* **EXERCISE BRIEF**
Count every line in the records below that contains the string "tablet". Report that number alone.

Stored entries:
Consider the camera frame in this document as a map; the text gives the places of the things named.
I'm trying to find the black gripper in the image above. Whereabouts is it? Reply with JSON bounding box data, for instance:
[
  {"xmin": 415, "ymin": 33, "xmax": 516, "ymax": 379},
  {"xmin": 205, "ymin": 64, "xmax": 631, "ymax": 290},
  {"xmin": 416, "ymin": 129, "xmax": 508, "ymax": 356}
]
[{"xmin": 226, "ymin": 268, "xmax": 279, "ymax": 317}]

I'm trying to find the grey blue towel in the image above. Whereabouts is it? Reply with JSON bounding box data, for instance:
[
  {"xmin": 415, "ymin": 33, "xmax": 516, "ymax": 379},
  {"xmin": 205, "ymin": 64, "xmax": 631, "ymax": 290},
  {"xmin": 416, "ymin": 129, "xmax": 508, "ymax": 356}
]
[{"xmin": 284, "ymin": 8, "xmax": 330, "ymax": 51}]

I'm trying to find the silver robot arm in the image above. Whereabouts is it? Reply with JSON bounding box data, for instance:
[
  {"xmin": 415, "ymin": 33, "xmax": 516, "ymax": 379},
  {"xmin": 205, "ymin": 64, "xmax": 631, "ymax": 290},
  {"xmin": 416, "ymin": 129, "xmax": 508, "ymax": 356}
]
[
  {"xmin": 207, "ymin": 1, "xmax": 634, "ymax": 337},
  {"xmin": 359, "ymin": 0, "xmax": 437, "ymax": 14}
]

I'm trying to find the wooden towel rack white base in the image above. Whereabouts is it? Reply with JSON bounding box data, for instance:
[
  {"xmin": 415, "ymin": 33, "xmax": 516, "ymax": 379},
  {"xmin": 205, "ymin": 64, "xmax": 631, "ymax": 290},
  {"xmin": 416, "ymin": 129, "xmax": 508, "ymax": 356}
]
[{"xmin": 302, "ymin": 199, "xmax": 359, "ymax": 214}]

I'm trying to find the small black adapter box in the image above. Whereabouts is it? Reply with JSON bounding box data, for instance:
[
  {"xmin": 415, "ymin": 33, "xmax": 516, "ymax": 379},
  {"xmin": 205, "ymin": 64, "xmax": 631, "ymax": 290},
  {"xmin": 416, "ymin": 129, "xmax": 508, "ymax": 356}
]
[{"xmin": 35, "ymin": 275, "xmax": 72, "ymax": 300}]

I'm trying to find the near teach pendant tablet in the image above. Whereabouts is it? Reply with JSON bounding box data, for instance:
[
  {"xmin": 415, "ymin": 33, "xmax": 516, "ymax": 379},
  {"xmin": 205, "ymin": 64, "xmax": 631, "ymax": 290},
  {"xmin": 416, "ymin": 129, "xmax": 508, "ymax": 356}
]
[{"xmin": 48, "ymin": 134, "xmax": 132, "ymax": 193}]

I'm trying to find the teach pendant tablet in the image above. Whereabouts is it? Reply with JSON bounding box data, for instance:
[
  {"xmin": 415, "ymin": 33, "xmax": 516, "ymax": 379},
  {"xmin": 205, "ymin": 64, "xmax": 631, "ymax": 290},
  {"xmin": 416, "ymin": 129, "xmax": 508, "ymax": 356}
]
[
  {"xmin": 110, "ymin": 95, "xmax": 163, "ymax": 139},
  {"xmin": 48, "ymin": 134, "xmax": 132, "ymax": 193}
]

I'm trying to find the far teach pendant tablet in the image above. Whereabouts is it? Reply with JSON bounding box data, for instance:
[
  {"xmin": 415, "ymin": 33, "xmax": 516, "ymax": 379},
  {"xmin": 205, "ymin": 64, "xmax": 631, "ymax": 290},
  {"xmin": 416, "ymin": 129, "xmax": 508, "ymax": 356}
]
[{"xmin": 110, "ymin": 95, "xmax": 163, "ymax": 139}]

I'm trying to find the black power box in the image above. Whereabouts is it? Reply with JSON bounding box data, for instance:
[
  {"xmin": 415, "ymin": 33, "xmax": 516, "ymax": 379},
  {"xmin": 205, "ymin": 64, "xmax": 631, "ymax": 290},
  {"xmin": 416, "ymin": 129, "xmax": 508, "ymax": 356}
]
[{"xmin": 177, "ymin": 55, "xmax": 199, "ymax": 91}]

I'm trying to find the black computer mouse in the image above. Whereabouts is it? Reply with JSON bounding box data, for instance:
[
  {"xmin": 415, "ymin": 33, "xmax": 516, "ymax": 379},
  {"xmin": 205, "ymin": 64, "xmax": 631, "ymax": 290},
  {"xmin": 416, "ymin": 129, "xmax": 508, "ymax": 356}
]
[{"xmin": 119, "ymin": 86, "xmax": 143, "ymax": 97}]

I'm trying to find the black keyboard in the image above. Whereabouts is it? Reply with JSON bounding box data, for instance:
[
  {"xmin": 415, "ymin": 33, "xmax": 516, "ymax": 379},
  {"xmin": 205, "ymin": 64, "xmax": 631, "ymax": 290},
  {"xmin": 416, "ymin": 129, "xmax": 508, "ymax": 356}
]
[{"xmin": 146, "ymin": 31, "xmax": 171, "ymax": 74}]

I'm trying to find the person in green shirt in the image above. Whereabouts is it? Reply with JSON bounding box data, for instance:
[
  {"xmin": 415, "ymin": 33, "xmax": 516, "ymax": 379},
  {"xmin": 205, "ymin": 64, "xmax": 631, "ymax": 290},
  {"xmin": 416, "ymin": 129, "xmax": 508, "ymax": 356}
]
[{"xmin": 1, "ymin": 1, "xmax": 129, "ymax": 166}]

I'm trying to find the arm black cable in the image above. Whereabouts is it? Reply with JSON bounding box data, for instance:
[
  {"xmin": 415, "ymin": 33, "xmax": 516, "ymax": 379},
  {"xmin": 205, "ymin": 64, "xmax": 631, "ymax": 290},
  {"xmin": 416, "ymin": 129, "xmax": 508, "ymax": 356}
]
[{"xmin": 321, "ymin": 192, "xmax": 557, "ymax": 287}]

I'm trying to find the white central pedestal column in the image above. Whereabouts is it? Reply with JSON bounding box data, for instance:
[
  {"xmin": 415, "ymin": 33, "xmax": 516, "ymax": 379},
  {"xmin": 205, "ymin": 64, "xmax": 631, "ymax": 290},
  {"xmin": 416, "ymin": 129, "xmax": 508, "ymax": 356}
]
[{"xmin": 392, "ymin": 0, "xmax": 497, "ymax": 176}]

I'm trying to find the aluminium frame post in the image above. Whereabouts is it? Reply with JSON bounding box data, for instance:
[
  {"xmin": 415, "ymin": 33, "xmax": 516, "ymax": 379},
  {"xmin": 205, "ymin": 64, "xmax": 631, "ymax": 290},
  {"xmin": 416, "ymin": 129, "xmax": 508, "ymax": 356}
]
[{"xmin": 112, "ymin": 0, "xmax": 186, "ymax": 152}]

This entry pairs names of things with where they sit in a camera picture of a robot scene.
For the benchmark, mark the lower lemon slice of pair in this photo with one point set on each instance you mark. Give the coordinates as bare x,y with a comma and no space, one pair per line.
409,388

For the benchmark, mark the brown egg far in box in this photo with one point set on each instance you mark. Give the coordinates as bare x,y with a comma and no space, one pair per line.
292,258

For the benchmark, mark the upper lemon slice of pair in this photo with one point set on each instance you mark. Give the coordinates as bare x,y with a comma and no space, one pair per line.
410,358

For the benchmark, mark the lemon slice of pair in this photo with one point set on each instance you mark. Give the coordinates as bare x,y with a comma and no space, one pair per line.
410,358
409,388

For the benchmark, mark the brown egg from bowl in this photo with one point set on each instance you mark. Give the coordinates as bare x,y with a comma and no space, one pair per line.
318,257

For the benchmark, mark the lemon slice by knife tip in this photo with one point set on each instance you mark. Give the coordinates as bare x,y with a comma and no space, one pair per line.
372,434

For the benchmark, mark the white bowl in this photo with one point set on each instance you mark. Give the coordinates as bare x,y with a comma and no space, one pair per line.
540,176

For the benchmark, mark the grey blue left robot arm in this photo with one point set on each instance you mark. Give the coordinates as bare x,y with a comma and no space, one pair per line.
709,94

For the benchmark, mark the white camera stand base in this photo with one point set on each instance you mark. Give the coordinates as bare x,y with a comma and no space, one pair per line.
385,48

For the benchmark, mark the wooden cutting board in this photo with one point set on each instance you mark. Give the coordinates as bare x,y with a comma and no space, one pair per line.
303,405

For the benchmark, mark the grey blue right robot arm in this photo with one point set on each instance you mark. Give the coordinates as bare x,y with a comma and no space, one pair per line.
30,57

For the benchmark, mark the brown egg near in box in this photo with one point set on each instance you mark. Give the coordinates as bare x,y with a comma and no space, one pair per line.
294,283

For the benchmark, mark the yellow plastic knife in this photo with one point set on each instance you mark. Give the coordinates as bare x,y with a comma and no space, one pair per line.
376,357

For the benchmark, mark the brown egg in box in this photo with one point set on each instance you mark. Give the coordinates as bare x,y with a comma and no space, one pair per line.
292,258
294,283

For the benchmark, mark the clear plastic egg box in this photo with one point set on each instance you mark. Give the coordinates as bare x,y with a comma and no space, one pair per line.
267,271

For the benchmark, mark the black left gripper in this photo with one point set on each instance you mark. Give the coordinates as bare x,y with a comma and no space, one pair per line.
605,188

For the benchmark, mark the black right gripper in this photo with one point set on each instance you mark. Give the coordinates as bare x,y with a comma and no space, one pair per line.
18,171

* **OUTPUT OF THE TASK**
3